# Biceps pumps vs Tricep pumps



## El Gringo (May 10, 2019)

I’ve always heard that triceps make up 2/3 of the arm while biceps make up 1/3. Yet when it comes to feeling the pump in the gym, my arms look and feel lot bigger after bicep exercises compared to doing tricep exercises. 

Is is this the norm, or do I just not make the same mind/muscle connection with my triceps as I do with my biceps?

or do I just not hit them as hard? I do the same volume for triceps as biceps, but even if I did 3 sets of biceps compared to 6 sets of triceps, I’ll still have a bigger pump on my biceps


----------



## PillarofBalance (May 10, 2019)

Ime my triceps were capable of tolerating significant abuse. Way more than biceps. You might just need to hit them with more volume.


----------



## Viduus (May 10, 2019)

What tricep exercises do you do?

The trick to a good pump is low test times.

Superset weighted dips with tricep push downs. 

Reduce the push down weight just a little bit and try the 15-25 rep range. Even add in some quick partials using bands or the cable press down. 30-45 seconds max between sets.

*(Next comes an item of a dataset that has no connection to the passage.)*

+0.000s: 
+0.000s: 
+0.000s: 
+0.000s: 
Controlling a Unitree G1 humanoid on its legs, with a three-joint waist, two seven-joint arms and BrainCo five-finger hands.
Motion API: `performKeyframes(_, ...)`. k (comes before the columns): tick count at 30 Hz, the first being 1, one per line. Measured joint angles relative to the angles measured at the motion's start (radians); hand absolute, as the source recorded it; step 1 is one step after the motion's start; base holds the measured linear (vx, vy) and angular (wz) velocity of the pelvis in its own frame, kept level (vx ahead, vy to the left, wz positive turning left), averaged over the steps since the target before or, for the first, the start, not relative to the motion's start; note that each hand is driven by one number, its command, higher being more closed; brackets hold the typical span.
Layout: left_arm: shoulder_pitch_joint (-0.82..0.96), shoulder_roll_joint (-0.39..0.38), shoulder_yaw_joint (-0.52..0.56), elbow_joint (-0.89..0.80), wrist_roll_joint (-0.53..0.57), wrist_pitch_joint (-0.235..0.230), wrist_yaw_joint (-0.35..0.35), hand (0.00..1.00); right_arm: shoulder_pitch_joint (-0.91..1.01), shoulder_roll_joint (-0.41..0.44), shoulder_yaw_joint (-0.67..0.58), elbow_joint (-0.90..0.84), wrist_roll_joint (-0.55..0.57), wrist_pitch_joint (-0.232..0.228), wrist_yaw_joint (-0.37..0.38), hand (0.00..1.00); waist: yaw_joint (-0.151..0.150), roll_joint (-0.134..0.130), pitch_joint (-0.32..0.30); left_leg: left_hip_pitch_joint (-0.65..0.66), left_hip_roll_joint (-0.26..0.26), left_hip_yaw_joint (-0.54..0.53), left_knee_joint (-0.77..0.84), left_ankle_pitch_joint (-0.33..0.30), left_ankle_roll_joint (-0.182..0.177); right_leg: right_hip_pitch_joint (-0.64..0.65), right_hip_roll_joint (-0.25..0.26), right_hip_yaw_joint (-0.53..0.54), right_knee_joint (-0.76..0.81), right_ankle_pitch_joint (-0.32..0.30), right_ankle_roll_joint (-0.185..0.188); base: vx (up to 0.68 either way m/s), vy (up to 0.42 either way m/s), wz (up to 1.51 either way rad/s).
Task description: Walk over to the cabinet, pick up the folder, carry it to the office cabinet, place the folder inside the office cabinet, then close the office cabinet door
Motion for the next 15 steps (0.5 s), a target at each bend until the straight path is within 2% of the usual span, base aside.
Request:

Diamond pushups also work instead of the heavy dips. I don’t close grip bench much but that could work as well. Just don’t take forever setting up etc.


----------



## Rhino99 (May 10, 2019)

excellent topic


----------



## Thatgoodfellow (May 10, 2019)

If I do a superset of 3x10 EZ bar skull crushers then curls and then straight to a super set of rope triceps extensions and then rope curls I will get the most ridiculous pump. I almost feel weird because my arms are so much bigger and almost busting out my sleeves.


----------



## John Ziegler (May 10, 2019)

Although overall symmetry in general is what Im after

The first & formost thing I look at in the mirror is the bicep

if the bicep looks weak im fillin a bucket with water or whatever I can get my hands on & curling asap


----------



## Grizzly911 (May 10, 2019)

The mind-muscle connection definitely works and try doing doing supersets for biceps first then move onto triceps supersets. Could be your biceps are a weak point when it comes to the pump.


----------



## Iron1 (May 10, 2019)

Sometimes it's an angles game, it's pretty easy to catch the whole bicep in the mirror in like a front double bi. Not so easy to get the whole tricep in view.

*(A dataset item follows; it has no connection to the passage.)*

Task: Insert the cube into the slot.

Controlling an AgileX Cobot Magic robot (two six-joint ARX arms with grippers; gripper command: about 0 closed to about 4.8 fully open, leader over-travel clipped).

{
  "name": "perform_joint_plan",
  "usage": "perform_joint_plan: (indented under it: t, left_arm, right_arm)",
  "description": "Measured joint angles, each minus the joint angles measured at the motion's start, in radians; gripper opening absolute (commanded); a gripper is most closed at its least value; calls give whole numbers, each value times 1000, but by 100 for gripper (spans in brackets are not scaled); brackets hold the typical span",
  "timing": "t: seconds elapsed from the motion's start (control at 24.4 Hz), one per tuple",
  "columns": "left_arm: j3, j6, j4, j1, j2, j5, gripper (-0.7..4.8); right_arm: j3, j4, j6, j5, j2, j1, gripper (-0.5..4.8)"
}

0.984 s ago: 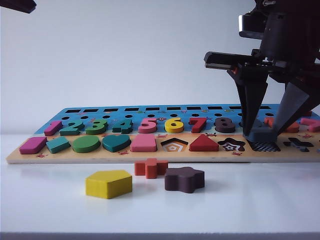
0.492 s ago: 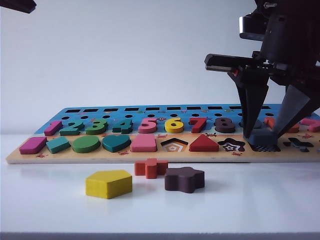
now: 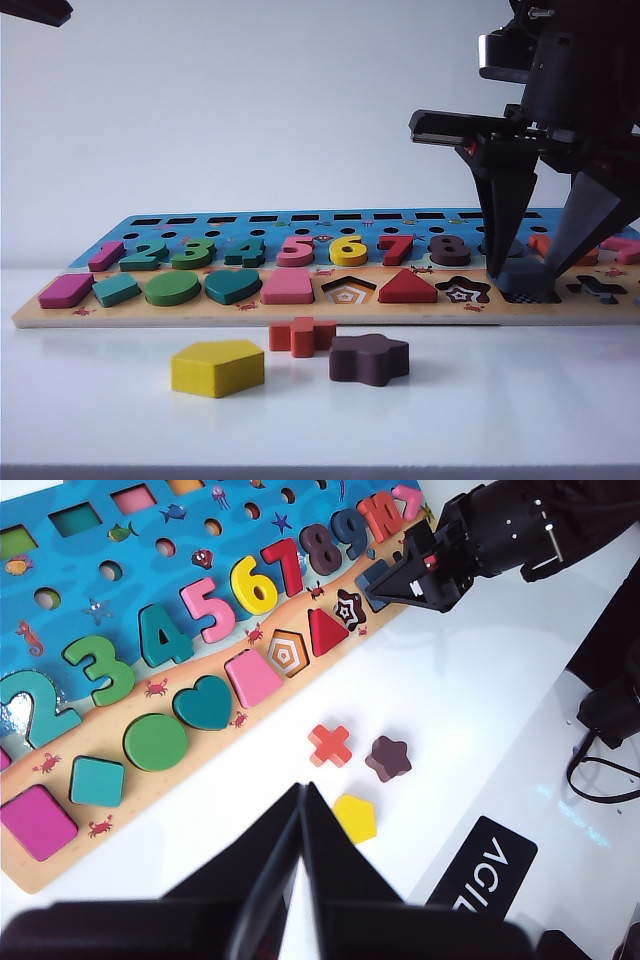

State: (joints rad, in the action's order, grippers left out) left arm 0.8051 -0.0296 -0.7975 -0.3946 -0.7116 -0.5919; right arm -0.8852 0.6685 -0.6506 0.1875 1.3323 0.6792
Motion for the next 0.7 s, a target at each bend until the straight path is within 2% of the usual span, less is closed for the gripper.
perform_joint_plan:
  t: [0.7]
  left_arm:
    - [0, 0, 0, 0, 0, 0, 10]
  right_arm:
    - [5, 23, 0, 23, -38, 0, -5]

Personally, I've also noticed a good tricep pump tends to flatten the way the muscle looks for me. All 3 heads get blown up, not always evenly so sometimes the medial head overpowers the others and it looks flat. I know my arm is pumped with the way my sleeves stop fitting but it just looks off.


----------



## Long (May 10, 2019)

For me a good full biceps pump feels good. I can feel the very peak of the biceps if I hold it at full contraction. The contraction kind of concentrates on a quarter sized spot at the peak. 
The triceps for me is like calves. It's not "oh **** yeah this shit feels good" like biceps, it's more "shit that burns" better shake it out.


----------



## Tiny (Jun 20, 2019)

3 muscles vs. 2. You're likely not hitting inner tri hard enough  

Mix in some overhead dumbell extensions and report back
Keep your elbows in, movement should *not *look like like a car jack  

wrong------>
	

		
			
		

		
	

View attachment 7950


----------



## bigdog (Jun 20, 2019)

I burnout my tris on decline close grip skull crushers. moderate weight, high reps so I don't piss off my elbows and then I finish on cables with v bar pushdowns, single arm overhand and underhand grip pushdowns and overhead single arm as well. they are dead and burning up by the time I get done.


----------



## elena (Jun 20, 2019)

you are not hitting your triceps hard. i think you are good at biceps muscle thatswhy your biceps seen bigger than your triceps.


----------



## Gibsonator (Jun 20, 2019)

elena said:


> you are not hitting your triceps hard. i think you are good at biceps muscle thatswhy your biceps seen bigger than your triceps.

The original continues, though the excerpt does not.